Nothing stops the government from giving a higher MSP for ecologically suitable crops, and providing support for improving efficiency and adoption of new technologies. Where is the contradiction with providing a guarantee of MSP?
Instead of a guaranteed MSP, the government should step up public investment in agriculture.
Of course the government needs to step up public investment. Why should a guarantee of MSP prevent the government from stepping up investment? Farmers are not asking for replacement of investment in agriculture with funds for procurement. They are asking for support for farmers through reduction in largesse and concessions given to corporates, not doing loan write-offs to corporates, and taxing the super-rich.
A small proportion of farmers in a few states corner all the benefits of MSP.
The MSP covers 23 crops which account for a small share of total value of agricultural output of India, and public procurement benefits a still smaller fraction of farmers.
These are, however, the most important crops from the perspective of food security. The government does not announce MSP for a number of high value commercial crops, livestock products, fish, etc.
The system of procurement currently benefits only producers of rice and wheat, and that too only in a few states.
There is a need to expand the guarantee of assured and remunerative prices through the system of MSP and public procurement. Some people may argue that, as a first step, the system of public procurement should be expanded to the 23 crops for which MSP is declared and, for these crops, to all the states. There is, however, no doubt that eventually all farmers should be provided a guarantee of remunerative prices for their produce.
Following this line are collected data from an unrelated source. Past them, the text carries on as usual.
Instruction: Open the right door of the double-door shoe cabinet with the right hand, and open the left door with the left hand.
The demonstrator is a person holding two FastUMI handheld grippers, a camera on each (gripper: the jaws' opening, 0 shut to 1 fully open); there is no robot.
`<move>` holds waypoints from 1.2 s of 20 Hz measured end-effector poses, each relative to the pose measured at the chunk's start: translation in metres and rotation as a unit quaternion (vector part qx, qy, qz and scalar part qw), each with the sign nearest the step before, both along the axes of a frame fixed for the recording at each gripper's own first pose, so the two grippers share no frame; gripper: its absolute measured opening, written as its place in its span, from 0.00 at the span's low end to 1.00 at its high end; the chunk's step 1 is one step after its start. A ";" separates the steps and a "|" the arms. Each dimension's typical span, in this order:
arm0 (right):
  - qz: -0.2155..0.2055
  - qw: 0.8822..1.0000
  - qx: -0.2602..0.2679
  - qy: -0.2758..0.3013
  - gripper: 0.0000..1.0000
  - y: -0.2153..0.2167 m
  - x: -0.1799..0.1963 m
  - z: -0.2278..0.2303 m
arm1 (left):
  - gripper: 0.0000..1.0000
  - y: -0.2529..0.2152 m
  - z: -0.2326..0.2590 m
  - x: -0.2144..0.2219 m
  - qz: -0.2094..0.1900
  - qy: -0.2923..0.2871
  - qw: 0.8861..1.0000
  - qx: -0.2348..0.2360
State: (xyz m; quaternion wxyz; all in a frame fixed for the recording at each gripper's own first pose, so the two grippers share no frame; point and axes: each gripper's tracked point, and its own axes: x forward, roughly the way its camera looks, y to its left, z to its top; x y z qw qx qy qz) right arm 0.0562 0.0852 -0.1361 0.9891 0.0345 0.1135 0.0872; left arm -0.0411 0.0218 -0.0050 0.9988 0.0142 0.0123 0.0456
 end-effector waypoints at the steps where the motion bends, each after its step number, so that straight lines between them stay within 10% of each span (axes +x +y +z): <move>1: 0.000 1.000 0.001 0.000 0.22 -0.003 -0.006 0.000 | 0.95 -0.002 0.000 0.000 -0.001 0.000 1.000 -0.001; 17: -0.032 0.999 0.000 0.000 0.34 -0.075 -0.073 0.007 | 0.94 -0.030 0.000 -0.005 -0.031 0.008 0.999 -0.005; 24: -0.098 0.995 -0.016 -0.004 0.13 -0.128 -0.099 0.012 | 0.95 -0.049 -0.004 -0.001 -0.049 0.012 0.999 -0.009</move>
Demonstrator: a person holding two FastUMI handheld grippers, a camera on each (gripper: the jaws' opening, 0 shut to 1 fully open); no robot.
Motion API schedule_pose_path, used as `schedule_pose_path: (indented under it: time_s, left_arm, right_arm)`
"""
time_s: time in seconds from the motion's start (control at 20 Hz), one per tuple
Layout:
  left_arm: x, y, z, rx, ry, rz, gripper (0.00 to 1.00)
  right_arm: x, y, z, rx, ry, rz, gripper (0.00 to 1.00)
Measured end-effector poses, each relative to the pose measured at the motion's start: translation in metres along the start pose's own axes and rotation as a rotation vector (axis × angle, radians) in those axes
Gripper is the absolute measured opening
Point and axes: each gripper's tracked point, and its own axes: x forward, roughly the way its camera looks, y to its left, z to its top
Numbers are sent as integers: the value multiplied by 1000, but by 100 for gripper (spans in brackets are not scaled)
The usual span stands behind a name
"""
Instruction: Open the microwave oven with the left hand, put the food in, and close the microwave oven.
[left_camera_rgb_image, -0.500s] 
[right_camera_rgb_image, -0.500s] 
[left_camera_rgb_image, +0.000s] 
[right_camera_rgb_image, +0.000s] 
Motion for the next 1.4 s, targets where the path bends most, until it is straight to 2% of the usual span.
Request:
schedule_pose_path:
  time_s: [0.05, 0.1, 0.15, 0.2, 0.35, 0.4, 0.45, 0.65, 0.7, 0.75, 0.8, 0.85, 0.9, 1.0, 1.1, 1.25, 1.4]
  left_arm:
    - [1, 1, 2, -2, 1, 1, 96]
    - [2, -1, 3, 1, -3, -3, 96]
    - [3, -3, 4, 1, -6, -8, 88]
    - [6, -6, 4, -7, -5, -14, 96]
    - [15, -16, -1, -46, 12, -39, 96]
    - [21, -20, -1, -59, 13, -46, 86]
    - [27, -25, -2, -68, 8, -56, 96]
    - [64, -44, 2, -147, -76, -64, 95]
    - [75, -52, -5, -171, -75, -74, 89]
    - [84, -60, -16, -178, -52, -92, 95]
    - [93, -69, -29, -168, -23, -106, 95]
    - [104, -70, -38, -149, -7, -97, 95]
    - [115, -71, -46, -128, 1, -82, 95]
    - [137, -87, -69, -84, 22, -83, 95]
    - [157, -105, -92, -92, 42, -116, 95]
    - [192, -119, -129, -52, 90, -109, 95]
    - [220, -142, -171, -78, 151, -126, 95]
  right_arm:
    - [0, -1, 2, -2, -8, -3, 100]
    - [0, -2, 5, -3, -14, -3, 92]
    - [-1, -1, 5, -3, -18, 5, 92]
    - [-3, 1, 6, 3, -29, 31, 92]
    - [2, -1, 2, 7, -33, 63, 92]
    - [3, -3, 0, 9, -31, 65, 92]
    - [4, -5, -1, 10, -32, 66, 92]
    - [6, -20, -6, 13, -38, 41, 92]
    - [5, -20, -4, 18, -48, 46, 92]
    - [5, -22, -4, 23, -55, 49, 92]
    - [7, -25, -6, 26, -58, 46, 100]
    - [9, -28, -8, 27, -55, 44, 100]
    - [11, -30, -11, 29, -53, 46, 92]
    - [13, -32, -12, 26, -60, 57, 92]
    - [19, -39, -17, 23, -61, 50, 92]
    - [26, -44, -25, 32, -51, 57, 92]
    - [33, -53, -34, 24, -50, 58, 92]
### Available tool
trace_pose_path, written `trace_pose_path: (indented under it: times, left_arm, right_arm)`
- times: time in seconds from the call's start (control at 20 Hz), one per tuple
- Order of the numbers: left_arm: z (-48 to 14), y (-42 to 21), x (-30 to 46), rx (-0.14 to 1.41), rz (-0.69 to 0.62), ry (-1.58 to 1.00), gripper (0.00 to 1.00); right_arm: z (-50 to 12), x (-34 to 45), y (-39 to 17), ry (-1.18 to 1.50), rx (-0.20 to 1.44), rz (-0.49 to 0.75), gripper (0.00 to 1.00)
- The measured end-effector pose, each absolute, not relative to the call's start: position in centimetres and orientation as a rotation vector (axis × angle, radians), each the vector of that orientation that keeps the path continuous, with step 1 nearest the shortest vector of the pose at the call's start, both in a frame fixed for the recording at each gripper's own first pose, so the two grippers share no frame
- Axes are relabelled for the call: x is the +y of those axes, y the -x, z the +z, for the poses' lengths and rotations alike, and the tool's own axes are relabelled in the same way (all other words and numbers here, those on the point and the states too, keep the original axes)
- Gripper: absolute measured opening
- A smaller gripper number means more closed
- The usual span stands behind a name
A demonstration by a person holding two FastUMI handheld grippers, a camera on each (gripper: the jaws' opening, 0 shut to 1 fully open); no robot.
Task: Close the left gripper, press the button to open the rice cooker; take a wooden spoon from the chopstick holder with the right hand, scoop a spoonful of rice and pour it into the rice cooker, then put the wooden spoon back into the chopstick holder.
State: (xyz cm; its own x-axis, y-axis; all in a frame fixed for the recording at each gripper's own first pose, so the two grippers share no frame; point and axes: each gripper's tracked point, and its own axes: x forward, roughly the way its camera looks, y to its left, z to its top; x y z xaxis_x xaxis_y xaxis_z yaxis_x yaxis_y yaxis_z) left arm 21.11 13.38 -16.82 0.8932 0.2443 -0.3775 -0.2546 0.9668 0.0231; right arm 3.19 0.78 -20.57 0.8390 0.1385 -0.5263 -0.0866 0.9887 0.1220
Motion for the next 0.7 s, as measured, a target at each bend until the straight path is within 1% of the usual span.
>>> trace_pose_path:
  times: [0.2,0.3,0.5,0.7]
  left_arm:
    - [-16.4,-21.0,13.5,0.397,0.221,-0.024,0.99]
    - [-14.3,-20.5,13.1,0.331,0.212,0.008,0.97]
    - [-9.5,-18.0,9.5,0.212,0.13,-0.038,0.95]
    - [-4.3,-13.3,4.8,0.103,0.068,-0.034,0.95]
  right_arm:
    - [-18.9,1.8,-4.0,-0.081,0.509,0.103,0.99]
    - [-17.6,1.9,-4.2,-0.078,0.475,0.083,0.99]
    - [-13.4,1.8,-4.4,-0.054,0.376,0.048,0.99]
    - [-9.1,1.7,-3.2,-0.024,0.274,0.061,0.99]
A lot of growth in Indian agriculture in recent decades has come from sectors such as dairy and poultry, which are not covered by the MSP. This shows that MSP is not necessary for growth.
It is possible that, for some commodities, markets provide remunerative prices in some years, and therefore, production of these commodities sees a growth. But this does not happen for all crops, or at all times.
It may also be noted that the estimates of production for dairy and poultry are not as reliable as they are for the 23 “forecast crops” for which MSP is declared. While estimates of production for “forecast crops” are based on crop cutting surveys done every season in most states, the surveys for collection of data on production of these crops are not done systematically in most states.
Growth estimates for some of these commodities are likely to be overstated. For example, official statistics showed high growth for perishable commodities like milk even during the COVID period when producers of these commodities faced a severe crisis.
A guarantee of MSP will not benefit the bulk of farmers who have small holdings, often working as farm and non-farm labour.
Guaranteed MSP is not a solution to all problems. But a more remunerative price does create conditions where farmers can pay better wages to farm workers. Remunerative agriculture is critical for the rural economy, including farm workers, and not beneficial only to large farmers. On the other hand, distress among farmers puts downward pressure on wages, depresses rural demand and slows down economic growth.